You can ask me. I use Quicken diligently. I balance all my accounts to the penny. I make an effort at tracking how I spend my cash. I can almost answer the repeated question with some accuracy. Quicken in its own way embarrasses me because it too can’t figure why I finish each month scrambling to make the rent. It too, though inanimate, wonders where the money goes.

This is the time of the year when I feel the ache of my spendthrift ways rather acutely. I am scratching the itch to once again promise that next year will be different, again again times 36. Rather than iterate the same old tropes about Dave Ramsey‘s Baby Steps, Rockefeller’s 10/10/80, and others I’m spending these 1500 words confessing my failed habits with money.

And talking about some goals which will demand that I do what I have promised for almost 40 years—treat money as something to be saved. My rented house is valued at $33,000.00. Realtor.com pegged it’s sale price at $41,000.00 or so. That works out to around $370.00/month. I pay $600.00/month in rent. There is a lot of room for cost reduction if I am able to buy my house on a 15 year fixed rate mortgage.

All well and good. How much money do I have saved for this? You guessed it. 0 Zero Nada Nothing. Typical me. Great ideas, terrible follow through. And another thing. I like travel. I like the trips to Boston I’ve done for Chinese New Year. This year I am pulling this feat off in a last minute binge of cab driving on the weekends. Why haven’t I saved for this? You don’t know me well enough. I said it above, for me, money is for spending. One more. I ain’t so young anymore. It’s not that long before I am expected to quit my day job and live on my savings. My non-existent savings.

Ok, one trope, forgive me. Us who have hurts, habits or hangups have a high tolerance for pain. We continue our malfunction way past when most people would have sought help changing. It has to hurt bad enough that we are moved to not just initiate change, but stick with it. 36 years living this way is a lot of stubborn loyalty to being a spendthrift. So . . . saying here that 2017 will be different doesn’t mean much.

Rehab, hospital, jail, or all three repeatedly until something changes or the something that changes is a move to the morgue. There may not be as severe a risk with money that there is with other hurts, habits or hangups. Still, I’ve been homeless more than once living as I have. You would think I’d have ached bad enough to keep behaving better. You would think.
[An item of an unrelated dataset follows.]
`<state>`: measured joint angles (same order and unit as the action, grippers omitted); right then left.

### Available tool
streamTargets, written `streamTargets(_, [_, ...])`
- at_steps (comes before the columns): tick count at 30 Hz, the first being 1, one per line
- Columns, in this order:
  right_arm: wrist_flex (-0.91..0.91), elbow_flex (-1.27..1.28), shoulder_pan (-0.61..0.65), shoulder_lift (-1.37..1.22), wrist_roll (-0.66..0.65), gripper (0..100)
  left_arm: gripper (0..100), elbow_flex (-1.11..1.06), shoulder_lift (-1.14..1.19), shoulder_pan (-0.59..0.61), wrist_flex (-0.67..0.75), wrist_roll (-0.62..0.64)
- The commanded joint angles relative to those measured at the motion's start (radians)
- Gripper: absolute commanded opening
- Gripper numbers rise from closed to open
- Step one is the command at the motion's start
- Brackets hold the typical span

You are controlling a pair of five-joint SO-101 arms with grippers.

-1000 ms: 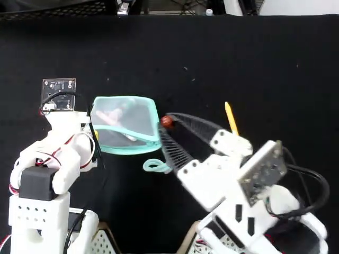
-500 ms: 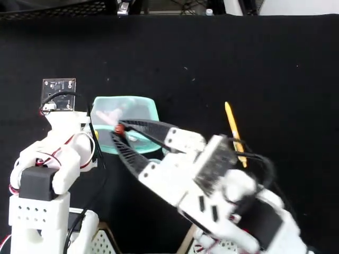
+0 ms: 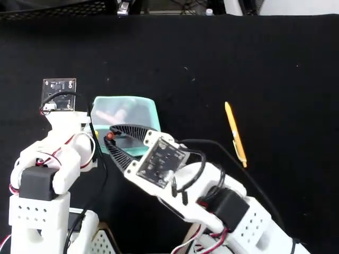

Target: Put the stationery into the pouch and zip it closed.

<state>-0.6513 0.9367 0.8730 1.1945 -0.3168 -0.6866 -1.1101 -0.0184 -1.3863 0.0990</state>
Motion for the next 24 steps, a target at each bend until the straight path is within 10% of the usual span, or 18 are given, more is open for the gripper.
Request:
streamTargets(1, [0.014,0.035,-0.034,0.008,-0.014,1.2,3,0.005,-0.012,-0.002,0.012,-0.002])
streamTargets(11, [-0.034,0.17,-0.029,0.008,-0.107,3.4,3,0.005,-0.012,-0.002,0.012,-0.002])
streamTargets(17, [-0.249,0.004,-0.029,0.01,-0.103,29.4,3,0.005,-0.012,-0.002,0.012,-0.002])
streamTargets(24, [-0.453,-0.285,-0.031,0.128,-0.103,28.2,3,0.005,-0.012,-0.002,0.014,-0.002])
This week the press will exult in all the promises we make for 2017 that we made for 2016 and kept up for a month or so. Gym memberships will spike and then collapse by March. Some of us devote hours to lovely looking spreadsheets projecting great progress on our debt and spending habits which become so much bullshit almost as fast as we upload them to the cloud.

The end of this story can be told in two years. If, by then I have changed my ways and spent 24 months using money as something to be saved it will be a trend worth noting. It’s been almost 40 years like this. Two years of fiscal responsibility will be something radical for me. If I am only my past then in two years I’ll have yet more stories to tell of FUB‘s and near disasters as I keep doing the painful things I’ve done so far with my money. Mark your calendars. My history isn’t encouraging.